» ACTION ITEM:
Each entry below is to be written out exactly, and the pictures are to be left out.

» PROVIDED ENTRIES:
★ ★ ★ ★

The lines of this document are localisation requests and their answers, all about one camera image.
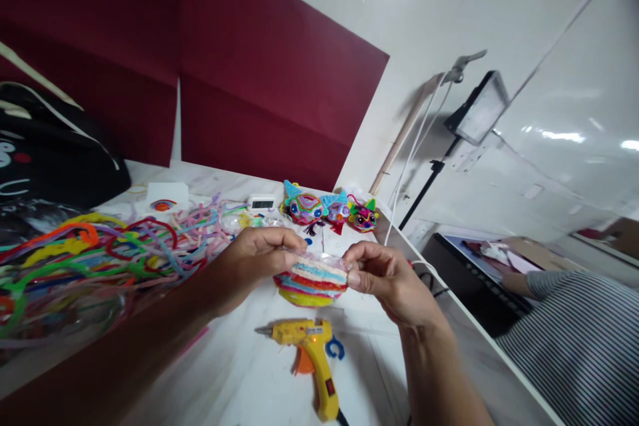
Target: white table
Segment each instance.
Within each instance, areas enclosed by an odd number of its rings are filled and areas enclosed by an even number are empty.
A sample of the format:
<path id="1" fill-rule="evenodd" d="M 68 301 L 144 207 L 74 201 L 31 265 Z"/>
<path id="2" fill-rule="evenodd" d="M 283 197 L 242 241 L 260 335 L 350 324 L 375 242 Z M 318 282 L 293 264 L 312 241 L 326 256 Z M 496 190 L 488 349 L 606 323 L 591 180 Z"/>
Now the white table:
<path id="1" fill-rule="evenodd" d="M 251 193 L 284 199 L 279 182 L 174 161 L 170 168 L 128 162 L 134 183 L 182 181 L 190 192 L 243 202 Z M 113 202 L 129 201 L 123 195 Z M 382 215 L 375 235 L 383 238 L 389 223 Z M 342 236 L 322 230 L 311 249 L 342 255 L 354 242 L 375 235 L 348 226 Z M 409 260 L 423 260 L 406 238 L 392 229 L 389 246 Z M 444 285 L 436 282 L 437 288 Z M 437 298 L 457 336 L 461 361 L 497 424 L 558 423 L 521 372 L 453 295 Z M 280 346 L 254 332 L 276 320 L 322 318 L 331 321 L 344 344 L 345 358 L 329 359 L 340 406 L 351 426 L 405 425 L 409 416 L 407 384 L 399 335 L 377 300 L 348 290 L 335 305 L 320 310 L 297 308 L 282 299 L 271 281 L 264 282 L 235 311 L 210 324 L 210 330 L 156 381 L 124 420 L 125 425 L 314 425 L 314 381 L 294 377 L 293 346 Z M 22 361 L 0 369 L 0 396 L 19 387 L 62 358 L 31 351 Z"/>

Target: forearm
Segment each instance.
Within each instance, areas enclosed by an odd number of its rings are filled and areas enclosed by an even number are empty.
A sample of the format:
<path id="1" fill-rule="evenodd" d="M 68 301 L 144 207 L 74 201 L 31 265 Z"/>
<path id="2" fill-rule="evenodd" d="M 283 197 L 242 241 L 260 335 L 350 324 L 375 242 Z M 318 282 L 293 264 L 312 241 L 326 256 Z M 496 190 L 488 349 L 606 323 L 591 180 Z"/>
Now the forearm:
<path id="1" fill-rule="evenodd" d="M 443 320 L 430 328 L 401 327 L 413 424 L 492 425 L 461 367 L 455 336 Z"/>
<path id="2" fill-rule="evenodd" d="M 2 422 L 117 423 L 211 320 L 190 283 L 5 398 Z"/>
<path id="3" fill-rule="evenodd" d="M 518 294 L 520 296 L 525 296 L 526 298 L 535 299 L 535 296 L 531 289 L 528 287 L 528 282 L 526 281 L 526 275 L 521 273 L 508 273 L 505 274 L 503 279 L 501 280 L 501 284 L 508 291 Z"/>

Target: hot glue gun
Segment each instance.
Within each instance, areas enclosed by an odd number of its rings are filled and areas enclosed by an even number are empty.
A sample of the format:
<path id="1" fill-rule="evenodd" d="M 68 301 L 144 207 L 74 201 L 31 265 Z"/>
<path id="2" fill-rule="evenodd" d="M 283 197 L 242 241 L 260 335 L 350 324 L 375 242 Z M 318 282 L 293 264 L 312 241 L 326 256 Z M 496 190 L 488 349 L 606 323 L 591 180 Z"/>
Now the hot glue gun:
<path id="1" fill-rule="evenodd" d="M 325 344 L 333 341 L 331 324 L 325 320 L 315 323 L 312 319 L 297 319 L 281 321 L 272 327 L 262 327 L 255 331 L 274 339 L 278 344 L 295 345 L 300 349 L 296 374 L 315 373 L 320 400 L 319 419 L 323 422 L 337 419 L 342 426 L 347 426 L 348 423 L 339 409 L 333 375 L 324 353 Z"/>

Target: blue clip
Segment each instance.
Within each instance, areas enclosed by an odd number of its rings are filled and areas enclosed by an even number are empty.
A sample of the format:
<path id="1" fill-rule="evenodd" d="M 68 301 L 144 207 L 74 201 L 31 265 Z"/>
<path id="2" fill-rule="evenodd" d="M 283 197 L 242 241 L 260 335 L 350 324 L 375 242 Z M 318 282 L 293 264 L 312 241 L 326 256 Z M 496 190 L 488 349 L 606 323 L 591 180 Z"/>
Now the blue clip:
<path id="1" fill-rule="evenodd" d="M 337 345 L 339 353 L 334 353 L 333 351 L 331 351 L 331 345 Z M 333 335 L 333 339 L 326 343 L 326 354 L 328 354 L 330 357 L 338 357 L 340 361 L 343 360 L 344 356 L 346 355 L 346 353 L 344 352 L 344 345 L 340 343 L 337 338 L 335 338 L 335 335 Z"/>

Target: maroon paper panel
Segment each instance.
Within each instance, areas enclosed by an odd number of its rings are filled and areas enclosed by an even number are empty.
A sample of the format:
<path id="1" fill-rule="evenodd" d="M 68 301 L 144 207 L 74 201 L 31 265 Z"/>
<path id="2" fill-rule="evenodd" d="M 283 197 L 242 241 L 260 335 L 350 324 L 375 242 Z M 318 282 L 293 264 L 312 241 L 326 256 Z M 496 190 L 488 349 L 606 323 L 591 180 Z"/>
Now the maroon paper panel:
<path id="1" fill-rule="evenodd" d="M 178 0 L 3 0 L 0 37 L 97 118 L 127 158 L 168 166 Z"/>
<path id="2" fill-rule="evenodd" d="M 318 171 L 337 178 L 348 146 L 327 141 L 319 133 L 298 128 L 292 120 L 278 118 L 189 75 L 180 76 L 180 92 L 182 105 L 189 106 L 182 109 L 182 125 L 189 125 L 182 129 L 185 161 L 278 181 L 294 174 L 294 180 L 304 186 L 333 188 L 334 180 L 324 180 Z M 204 115 L 203 121 L 202 111 L 212 114 Z M 216 111 L 223 114 L 216 116 Z M 186 134 L 204 141 L 192 141 Z"/>
<path id="3" fill-rule="evenodd" d="M 81 105 L 126 158 L 168 166 L 176 89 L 102 57 L 0 21 L 0 39 Z M 42 89 L 0 58 L 0 81 Z"/>
<path id="4" fill-rule="evenodd" d="M 388 55 L 301 0 L 180 8 L 182 159 L 331 190 Z"/>

★ ★ ★ ★

» ANSWER BOX:
The lines of this document are localisation requests and their answers, all about one camera image.
Target: white table
Segment each instance.
Within each instance, areas enclosed by an odd number of its rings are filled and areas enclosed by an even number are empty.
A sample of the format:
<path id="1" fill-rule="evenodd" d="M 68 301 L 144 207 L 74 201 L 31 265 Z"/>
<path id="2" fill-rule="evenodd" d="M 283 197 L 242 241 L 260 335 L 350 324 L 375 242 Z M 318 282 L 293 264 L 312 241 L 326 256 Z M 496 190 L 488 349 L 606 323 L 591 180 Z"/>
Now the white table:
<path id="1" fill-rule="evenodd" d="M 251 193 L 284 199 L 279 182 L 174 161 L 170 168 L 128 162 L 134 183 L 182 181 L 190 192 L 243 202 Z M 113 202 L 129 201 L 123 195 Z M 382 215 L 375 235 L 383 238 L 389 223 Z M 342 236 L 322 230 L 311 249 L 342 255 L 354 242 L 375 235 L 348 226 Z M 409 260 L 423 260 L 406 238 L 392 229 L 389 246 Z M 444 285 L 436 282 L 437 288 Z M 437 298 L 457 336 L 461 361 L 497 424 L 558 423 L 521 372 L 453 295 Z M 280 346 L 254 332 L 276 320 L 322 318 L 331 321 L 344 344 L 345 358 L 329 359 L 340 406 L 351 426 L 405 425 L 409 416 L 407 384 L 399 335 L 377 300 L 348 290 L 335 305 L 320 310 L 297 308 L 282 299 L 271 281 L 264 282 L 235 311 L 210 324 L 210 330 L 156 381 L 124 420 L 125 425 L 314 425 L 314 381 L 294 377 L 293 346 Z M 22 361 L 0 369 L 0 396 L 19 387 L 62 358 L 31 351 Z"/>

Target: forearm
Segment each instance.
Within each instance, areas enclosed by an odd number of its rings are filled and areas enclosed by an even number are empty.
A sample of the format:
<path id="1" fill-rule="evenodd" d="M 68 301 L 144 207 L 74 201 L 31 265 Z"/>
<path id="2" fill-rule="evenodd" d="M 283 197 L 242 241 L 260 335 L 350 324 L 375 242 Z M 318 282 L 293 264 L 312 241 L 326 256 Z M 496 190 L 488 349 L 606 323 L 591 180 Z"/>
Now the forearm:
<path id="1" fill-rule="evenodd" d="M 443 320 L 430 328 L 401 327 L 413 424 L 492 425 L 461 367 L 455 336 Z"/>
<path id="2" fill-rule="evenodd" d="M 2 422 L 117 423 L 211 320 L 190 283 L 5 398 Z"/>
<path id="3" fill-rule="evenodd" d="M 518 294 L 520 296 L 525 296 L 526 298 L 535 299 L 535 296 L 531 289 L 528 287 L 528 282 L 526 281 L 526 275 L 521 273 L 508 273 L 505 274 L 503 279 L 501 280 L 501 284 L 508 291 Z"/>

Target: hot glue gun
Segment each instance.
Within each instance, areas enclosed by an odd number of its rings are filled and areas enclosed by an even number are empty.
A sample of the format:
<path id="1" fill-rule="evenodd" d="M 68 301 L 144 207 L 74 201 L 31 265 Z"/>
<path id="2" fill-rule="evenodd" d="M 283 197 L 242 241 L 260 335 L 350 324 L 375 242 Z M 318 282 L 293 264 L 312 241 L 326 256 Z M 496 190 L 488 349 L 606 323 L 591 180 Z"/>
Now the hot glue gun:
<path id="1" fill-rule="evenodd" d="M 325 344 L 333 341 L 331 324 L 325 320 L 315 323 L 312 319 L 297 319 L 281 321 L 272 327 L 262 327 L 255 331 L 274 339 L 278 344 L 295 345 L 300 349 L 296 374 L 315 373 L 320 400 L 319 419 L 323 422 L 337 419 L 342 426 L 347 426 L 348 423 L 339 409 L 333 375 L 324 353 Z"/>

Target: blue clip
Segment each instance.
Within each instance, areas enclosed by an odd number of its rings are filled and areas enclosed by an even number are empty.
A sample of the format:
<path id="1" fill-rule="evenodd" d="M 68 301 L 144 207 L 74 201 L 31 265 Z"/>
<path id="2" fill-rule="evenodd" d="M 283 197 L 242 241 L 260 335 L 350 324 L 375 242 Z M 318 282 L 293 264 L 312 241 L 326 256 Z M 496 190 L 488 349 L 606 323 L 591 180 Z"/>
Now the blue clip:
<path id="1" fill-rule="evenodd" d="M 337 345 L 339 353 L 334 353 L 333 351 L 331 351 L 331 345 Z M 333 335 L 333 339 L 326 343 L 326 354 L 328 354 L 330 357 L 338 357 L 340 361 L 343 360 L 344 356 L 346 355 L 346 353 L 344 352 L 344 345 L 340 343 L 337 338 L 335 338 L 335 335 Z"/>

Target: maroon paper panel
Segment each instance.
Within each instance, areas enclosed by an odd number of its rings are filled and areas enclosed by an even number are empty.
A sample of the format:
<path id="1" fill-rule="evenodd" d="M 68 301 L 144 207 L 74 201 L 31 265 Z"/>
<path id="2" fill-rule="evenodd" d="M 283 197 L 242 241 L 260 335 L 350 324 L 375 242 Z M 318 282 L 293 264 L 312 241 L 326 256 Z M 496 190 L 488 349 L 606 323 L 591 180 Z"/>
Now the maroon paper panel:
<path id="1" fill-rule="evenodd" d="M 178 0 L 3 0 L 0 37 L 97 118 L 127 158 L 168 166 Z"/>
<path id="2" fill-rule="evenodd" d="M 318 171 L 337 178 L 348 146 L 327 141 L 319 133 L 298 128 L 292 120 L 278 118 L 189 75 L 180 76 L 180 92 L 182 105 L 189 106 L 182 109 L 182 125 L 189 125 L 182 129 L 185 161 L 278 181 L 294 174 L 294 180 L 304 186 L 333 188 L 334 180 L 324 180 Z M 204 115 L 203 121 L 202 111 L 212 114 Z M 216 111 L 223 114 L 216 116 Z M 186 134 L 204 141 L 192 141 Z"/>
<path id="3" fill-rule="evenodd" d="M 81 105 L 126 158 L 168 166 L 176 89 L 102 57 L 0 21 L 0 39 Z M 42 89 L 0 58 L 0 81 Z"/>
<path id="4" fill-rule="evenodd" d="M 388 55 L 301 0 L 180 8 L 182 159 L 331 190 Z"/>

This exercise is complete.